21

I would like to run nltk Punkt to split sentences. There is no training model so I train model separately, but I am not sure if the training data format I am using is correct.

My training data is one sentence per line. I wasn't able to find any documentation about this, only this thread (https://groups.google.com/forum/#!topic/nltk-users/bxIEnmgeCSM) sheds some light about training data format.

What is the correct training data format for NLTK Punkt sentence tokenizer?

sophros
  • 14,672
  • 11
  • 46
  • 75
Asterisk
  • 3,534
  • 2
  • 34
  • 53
  • As I learned `PunktTrainer` can create a list of potential abbreviations without your supervision. Which helps sentence tokenization. But in my point of view it still does not work very well for abbreviations of English language. I'm not sure if it would do much in other languages. What I see in the source code is the use of language specific punctuations to tokenize the words, and newline and period to find sentence endings and abbreviations. I guess you need well formatted training sentences in each line. http://nltk.org/_modules/nltk/tokenize/punkt.html#PunktTrainer – Mehdi Jan 16 '14 at 12:33
  • @mehdi, you won't need the training sentence in each line. If you've done that you can simply extract features a train a supervised classifier. The magic of punkt is to do that in an unsupervised manner without initially specifying where's the sentence boundary. If you want to retrain punkt and manually specify abbreviations, see http://stackoverflow.com/questions/14095971/how-to-tweak-the-nltk-sentence-tokenizer – alvas Jan 17 '14 at 04:41

1 Answers1

27

Ah yes, Punkt tokenizer is the magical unsupervised sentence boundary detection. And the author's last name is pretty cool too, Kiss and Strunk (2006). The idea is to use NO annotation to train a sentence boundary detector, hence the input will be ANY sort of plaintext (as long as the encoding is consistent).

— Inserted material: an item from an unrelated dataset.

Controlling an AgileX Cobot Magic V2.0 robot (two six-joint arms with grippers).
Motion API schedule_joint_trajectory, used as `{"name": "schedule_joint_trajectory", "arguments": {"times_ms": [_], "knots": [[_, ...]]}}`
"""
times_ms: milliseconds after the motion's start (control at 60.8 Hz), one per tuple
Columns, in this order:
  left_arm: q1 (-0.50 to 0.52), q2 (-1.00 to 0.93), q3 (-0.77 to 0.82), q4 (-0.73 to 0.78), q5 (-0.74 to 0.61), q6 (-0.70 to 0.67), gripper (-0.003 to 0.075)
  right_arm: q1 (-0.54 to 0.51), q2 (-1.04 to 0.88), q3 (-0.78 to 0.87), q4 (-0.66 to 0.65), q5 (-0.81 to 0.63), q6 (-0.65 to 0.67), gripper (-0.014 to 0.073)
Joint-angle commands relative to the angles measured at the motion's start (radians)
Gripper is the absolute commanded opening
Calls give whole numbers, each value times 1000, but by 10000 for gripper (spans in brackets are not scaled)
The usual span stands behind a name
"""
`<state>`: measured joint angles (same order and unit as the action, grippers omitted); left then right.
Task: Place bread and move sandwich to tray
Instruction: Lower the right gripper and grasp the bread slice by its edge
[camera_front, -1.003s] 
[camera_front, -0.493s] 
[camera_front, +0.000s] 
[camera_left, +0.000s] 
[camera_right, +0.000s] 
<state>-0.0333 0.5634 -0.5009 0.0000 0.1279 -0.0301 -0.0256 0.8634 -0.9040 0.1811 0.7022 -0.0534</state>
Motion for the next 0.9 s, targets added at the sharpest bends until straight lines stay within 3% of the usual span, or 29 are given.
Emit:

To train a new model, simply use:

import nltk.tokenize.punkt
import pickle
import codecs
tokenizer = nltk.tokenize.punkt.PunktSentenceTokenizer()
text = codecs.open("someplain.txt","r","utf8").read()
tokenizer.train(text)
out = open("someplain.pk","wb")
pickle.dump(tokenizer, out)
out.close()

To achieve higher precision and allow you to stop training at any time and still save a proper pickle for your tokenizer, do look at this code snippet for training a German sentence tokenizer, https://github.com/alvations/DLTK/blob/master/dltk/tokenize/tokenizer.py :

def train_punktsent(trainfile, modelfile):
  """ Trains an unsupervised NLTK punkt sentence tokenizer. """
  punkt = PunktTrainer()
  try:
    with codecs.open(trainfile, 'r','utf8') as fin:
      punkt.train(fin.read(), finalize=False, verbose=False)
  except KeyboardInterrupt:
    print 'KeyboardInterrupt: Stopping the reading of the dump early!'
  ##HACK: Adds abbreviations from rb_tokenizer.
  abbrv_sent = " ".join([i.strip() for i in \
                         codecs.open('abbrev.lex','r','utf8').readlines()])
  abbrv_sent = "Start"+abbrv_sent+"End."
  punkt.train(abbrv_sent,finalize=False, verbose=False)
  # Finalize and outputs trained model.
  punkt.finalize_training(verbose=True)
  model = PunktSentenceTokenizer(punkt.get_params())
  with open(modelfile, mode='wb') as fout:
    pickle.dump(model, fout, protocol=pickle.HIGHEST_PROTOCOL)
  return model

However do note that the period detection is very sensitive to the latin fullstop, question mark and exclamation mark. If you're going to train a punkt tokenizer for other languages that doesn't use latin orthography, you'll need to somehow hack the code to use the appropriate sentence boundary punctuation. If you're using NLTK's implementation of punkt, edit the sent_end_chars variable.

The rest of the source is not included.